ANIMALI RANDAGI

Se incontri un animale ferito, non abbandonarlo alla sofferenza. Ecco le possibilità:

- Se in zona ci sono case, negozi, edicole, ecc., chiedi se per caso appartiene a qualcuno che abita nei paraggi e che si può rintracciare in breve tempo. Poi, metticela tutta per rintracciarlo.

- Se le ricerche danno risultato negativo, valuta seriamente se proprio ti è impossibile portarlo da un veterinario, provvedendo tu stesso alle spese e tenendolo sino a guarigione avvenuta. In circostanze del genere il veterinario sa quasi sempre mostrarsi comprensivo e chiedere un rimborso minimo: un piccolo sacrificio economico che sarà per te motivo di grande soddisfazione. Il tuo affetto e le tue cure personali costituiscono senz'altro la soluzione migliore per lo sventurato animale. Se questa è la tua generosa decisione, avvisa telefonicamente, o ancor meglio per fax, i vigili (oppure l'ufficio competente del Comune) della tua disponibilità, che sarà facilmente più che gradita (la comunicazione è importante, perché la legge n. 281/91 prevede che la raccolta di cani e gatti randagi possa essere effettuata solo d'intesa con le autorità). Nel frattempo, puoi cercare una famiglia per il trovatello con i metodi descritti nel prossimo paragrafo.

- Telefona al 118 (è attivo in molte regioni). Il 118 è un numero telefonico istituito per intervenire a tutela dell'uomo in situazioni di emergenza: un gatto ferito che si trascina in mezzo alla strada, un cavallo che fugge impaurito, un cane aggressivo che vaga in un quartiere, una pecora entrata in autostrada attraverso un varco della recinzione, giusto per fare degli esempi, rappresentano senz'altro possibili fonti di pericolo per l'uomo e il 118 non dovrebbe esitare a intervenire. Altrimenti, sappiamo che diversi 118 si premurano di dare informazioni utili sugli enti a cui rivolgersi a livello locale.

- Telefona al Municipio o al servizio veterinario dell'Azienda Sanitaria della località in cui hai trovato l'animale. Se si tratta di un cane, la Legge n. 281 del 1991 (puoi citarla, se necessario) obbliga i Comuni a intervenire e vieta la soppressione dei cani.

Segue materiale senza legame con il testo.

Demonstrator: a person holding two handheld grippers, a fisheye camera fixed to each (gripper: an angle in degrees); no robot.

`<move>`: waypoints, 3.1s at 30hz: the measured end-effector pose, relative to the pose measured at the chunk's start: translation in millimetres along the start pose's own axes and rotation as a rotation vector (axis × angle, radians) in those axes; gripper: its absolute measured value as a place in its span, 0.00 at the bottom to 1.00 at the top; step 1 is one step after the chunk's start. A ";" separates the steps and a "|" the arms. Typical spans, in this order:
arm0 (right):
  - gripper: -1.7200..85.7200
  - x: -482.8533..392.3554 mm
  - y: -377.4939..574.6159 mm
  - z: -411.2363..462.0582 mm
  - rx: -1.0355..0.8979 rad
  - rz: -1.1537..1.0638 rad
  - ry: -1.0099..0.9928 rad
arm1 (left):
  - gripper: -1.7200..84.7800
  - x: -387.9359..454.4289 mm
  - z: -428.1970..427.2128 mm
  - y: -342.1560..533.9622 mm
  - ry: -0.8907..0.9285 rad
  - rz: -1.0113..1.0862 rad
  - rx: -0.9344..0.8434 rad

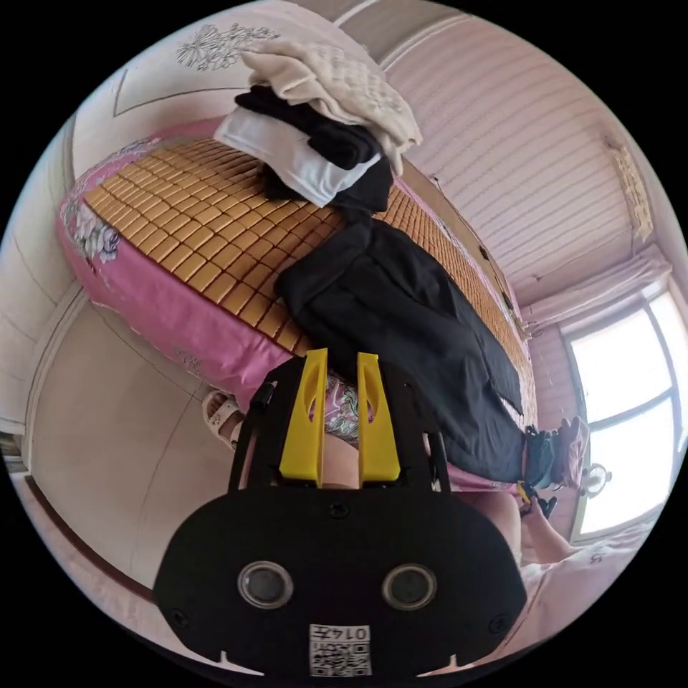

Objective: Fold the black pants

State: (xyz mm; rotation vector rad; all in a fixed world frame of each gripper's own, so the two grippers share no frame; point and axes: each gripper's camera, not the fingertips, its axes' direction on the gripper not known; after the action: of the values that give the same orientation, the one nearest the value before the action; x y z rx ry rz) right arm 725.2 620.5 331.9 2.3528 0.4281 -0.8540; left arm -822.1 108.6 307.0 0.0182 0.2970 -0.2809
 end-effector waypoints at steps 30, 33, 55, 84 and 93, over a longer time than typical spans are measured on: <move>0.02 -173.4 -36.1 -78.2 0.080 -0.566 0.122 | 0.01 -42.1 -110.6 -15.8 0.157 -0.003 0.114; 0.02 -205.9 -52.6 -64.7 0.062 -0.650 0.152 | 0.01 -20.6 -120.6 -30.4 0.135 0.047 0.164; 0.14 -343.5 -224.7 140.6 0.082 -0.485 0.134 | 0.09 180.9 52.2 -189.8 -0.207 0.205 0.110; 0.03 -134.3 -100.4 112.2 -0.037 -0.368 0.043 | 0.01 449.3 217.9 -6.0 -0.384 0.885 -0.520; 0.08 -58.1 -20.1 37.2 0.015 -0.252 0.115 | 0.01 497.1 198.0 27.2 -0.426 0.911 -0.581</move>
State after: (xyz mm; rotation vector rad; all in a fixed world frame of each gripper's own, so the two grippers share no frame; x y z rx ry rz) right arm 655.0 607.1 339.1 2.4023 0.7819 -0.8383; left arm -301.8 -11.4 350.9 -0.4658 -0.0815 0.7083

È poi meglio, per prudenza, seguirne la sorte.

- Cerca sulle Pagine gialle o sulle Pagine utili (sotto la voce "associazioni"), il recapito di un'associazione zoofila locale. Ricorda che tali associazioni, salvo specifiche convenzioni con il Comune, non possono ritirare cani o gatti e si basano sul volontariato: pur facendo tutto il possibile, spesso non dispongono di mezzi e persone sufficienti per intervenire.

- Se sei in autostrada, annotati subito il numero riportato sul primo cartello chilometrico o cavalcavia che incontri e fermati poi alla prima area di servizio, dove potrai informati sul numero telefonico della direzione autostradale di competenza e quindi telefonare personalmente per segnalare il caso, chiedendo anche il nominativo dell'addetto che ha risposto. Anche il numero del "Centro informazioni sui problemi della viabilità e sicurezza" di Autostrade per l’Italia può risultare prezioso per simili segnalazioni.

Se conosci qualcuno che minaccia l'abbandono o la soppressione del proprio animale, ricordagli innanzitutto che la Legge 281/91 proibisce tali soluzioni, quindi fagli presente quanto simili gesti sminuiscano la dignità di una persona, infine promettigli che farai di tutto per trovare alla bestiola una nuova famiglia.
Ed ecco come puoi agire: prepara un messaggio del tipo "Gatto coccolone cerca vera famiglia perché quella attuale vuole ucciderlo" (o simili, cercando di colpire il cuore senza però mai raccontare bugie), lasciando il tuo recapito telefonico (è bene che sia tu a selezionare le richieste, altrimenti l'animale rischia di cadere dalla padella nella brace). Poi invia il messaggio alle radio private, ai periodici e siti internet di piccoli annunci locali; affiggilo nei negozi per animali, negli ambulatori veterinari, nelle bacheche delle scuole e in qualunque altro posto ad alta frequentazione di persone sensibili; telefona ad amici e parenti che potrebbero essere interessati all'adozione. Infine, se proprio non riesci nell'intento, rivolgiti a un'associazione animalista.